Yand Question ?


Premium Subscriber
Dec 15, 2004
Boston, MA

Have, again, been trying to receive any Navtex via Yand, and about to give up once more.
Have, more or less, convinced myself that my location, about 25 due W of Boston, and probably an
inadequate ant. (simple 75 long horrid. wire outside) just won't do it.

But am curious about this:

When they say 518 KHz, they truly mean 518.000... ? Right ?

The reason I ask is that I never see on the Spectrum in SDRConsole any signal at 518.0
But, always a signal a few hundred KHz above and below 518.0.

What are these, please ? I have no idea. They are not am.

BTW: What is the "CRF" meter in Yand ?

Is there perhaps a different Navtex Decoder that would be easier for me now at my age to "play with", and might be "better" ? (must be "simple")

Regards, and thanks,


Wiki Admin Emeritus
Jul 22, 2002
Bowie, Md.
Bob you're mixing up a great many different areas with your questions. Keep in mind that we have many forums, each with their own specialty in many cases. With the moderator's indulgence, let's try to set you straight...

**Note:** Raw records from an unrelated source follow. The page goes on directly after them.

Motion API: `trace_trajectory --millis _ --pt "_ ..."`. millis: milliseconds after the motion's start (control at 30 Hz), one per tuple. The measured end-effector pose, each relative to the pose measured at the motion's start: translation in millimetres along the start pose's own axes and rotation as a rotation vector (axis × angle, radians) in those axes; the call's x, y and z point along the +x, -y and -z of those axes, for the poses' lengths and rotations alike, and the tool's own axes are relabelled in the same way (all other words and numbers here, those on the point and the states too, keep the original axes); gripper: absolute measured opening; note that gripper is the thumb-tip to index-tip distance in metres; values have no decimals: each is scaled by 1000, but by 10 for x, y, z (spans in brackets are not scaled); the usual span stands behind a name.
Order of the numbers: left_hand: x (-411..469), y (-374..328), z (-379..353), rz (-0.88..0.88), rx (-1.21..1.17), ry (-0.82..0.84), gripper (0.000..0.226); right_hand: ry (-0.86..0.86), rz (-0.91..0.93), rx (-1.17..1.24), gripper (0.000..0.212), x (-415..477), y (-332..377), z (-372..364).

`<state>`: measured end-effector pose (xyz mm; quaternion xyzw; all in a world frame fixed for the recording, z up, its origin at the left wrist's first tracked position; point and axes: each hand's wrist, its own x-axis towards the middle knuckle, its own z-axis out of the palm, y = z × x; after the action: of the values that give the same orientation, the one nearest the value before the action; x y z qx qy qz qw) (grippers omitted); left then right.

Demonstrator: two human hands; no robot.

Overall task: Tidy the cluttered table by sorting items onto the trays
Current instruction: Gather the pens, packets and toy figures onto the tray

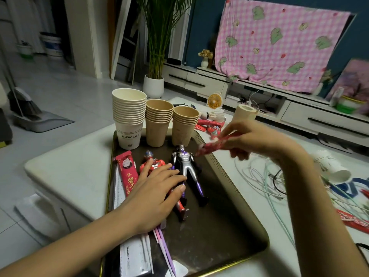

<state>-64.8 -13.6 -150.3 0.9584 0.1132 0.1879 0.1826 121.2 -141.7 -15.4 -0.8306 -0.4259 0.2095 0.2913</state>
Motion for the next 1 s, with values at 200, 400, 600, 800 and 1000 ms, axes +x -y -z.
trace_trajectory --millis 200,400,600,800,1000 --pt "-12 -7 17 1 -3 -21 61 404 -104 -378 22 91 24 -221" --pt "-25 -25 29 -9 21 -34 44 95 -104 -348 22 269 -160 -306" --pt "-23 -31 30 -15 23 -35 44 262 -214 -491 45 310 -102 -540" --pt "-23 -38 26 -21 35 -38 44 159 -67 -598 52 332 -149 -562" --pt "-20 -28 22 -28 51 -44 44 96 -33 -506 46 397 -246 -552"
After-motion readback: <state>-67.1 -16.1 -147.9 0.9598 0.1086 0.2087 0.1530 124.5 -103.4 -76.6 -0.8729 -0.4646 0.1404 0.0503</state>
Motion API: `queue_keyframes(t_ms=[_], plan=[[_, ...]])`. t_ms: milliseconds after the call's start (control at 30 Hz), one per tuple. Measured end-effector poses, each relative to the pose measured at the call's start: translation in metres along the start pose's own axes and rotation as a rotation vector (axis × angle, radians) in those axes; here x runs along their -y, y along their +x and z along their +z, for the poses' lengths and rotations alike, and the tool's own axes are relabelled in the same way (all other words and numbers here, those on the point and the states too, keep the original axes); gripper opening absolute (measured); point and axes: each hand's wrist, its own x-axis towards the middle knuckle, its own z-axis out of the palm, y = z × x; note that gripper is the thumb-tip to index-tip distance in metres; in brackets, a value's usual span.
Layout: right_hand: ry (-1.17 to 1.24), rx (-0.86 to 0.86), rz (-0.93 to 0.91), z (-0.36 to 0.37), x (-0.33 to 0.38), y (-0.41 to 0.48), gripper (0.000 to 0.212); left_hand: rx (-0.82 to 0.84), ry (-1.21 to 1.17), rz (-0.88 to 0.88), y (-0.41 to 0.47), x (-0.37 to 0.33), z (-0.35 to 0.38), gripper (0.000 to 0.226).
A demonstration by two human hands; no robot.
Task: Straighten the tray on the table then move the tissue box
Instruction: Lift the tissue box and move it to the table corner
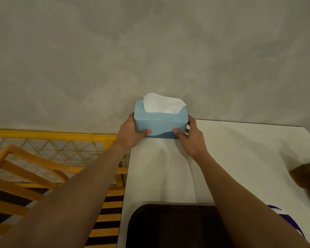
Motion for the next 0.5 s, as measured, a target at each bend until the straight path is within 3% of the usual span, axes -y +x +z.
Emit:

Let's start with SDR Console. I suspect that your readout is in Mhz, not Khz. If you do some basic math you should be able to figure out what the readout should be :.>> This application has its own forums (linked below), and of course you can ask in our Software Defined Radio forum

As to the software - there are numerous packages that can decode NAVTEX. I would suggest a question be posted on the UDXF reflector (I'm pretty sure you're already a member there), but I suspect you will find that YAND is pretty much at the top of the list. Note that just recently, a NAVTEX plugin has been announced for use by SDRUno. It looks to take a bit to set up, but if you're using a SDRPlay device, it's worth looking into.

Antennas are another issue. While your wire will hear some things, it's not going to be all that efficient at 518 khz, and it's going to be prone to hearing most any noise source in the area. I would strongly recommend one of the W6LVP models; Larry has been known to add filtering to his preamp (upon request) for preventing MW. FM and TV breakthrough- something the other loop distributors don't do.

Finally when you listen is very important. You may get some local 518khz stuff during the day, but you would want to listen at night for best results. Schedules can and do change, but this site is a good starting point...



Aug 20, 2003
Cleveland, OH
Bob, '518' expressed in MHz would be 0.518 . Make sure your radio can actually hear the NAVTEX warble loud and clear before trying any decoding.

I cut the top off one of those orange Home Depot buckets and un-scientifically wrapped a random length of wire around the edge, enough to fill the width of the ring. Put a 500 pf gang capacitor in parallel with the ends of the wire, rigged up a short piece of coax with a BNC connector...and now I had a loop antenna. WHICH allowed me to hear NAVTEX for the first time ever, and these are the stations up and down the east coast. In the winter at least...I had the best luck after 9:30pm ET. Use the directionality of the loop to find the signal.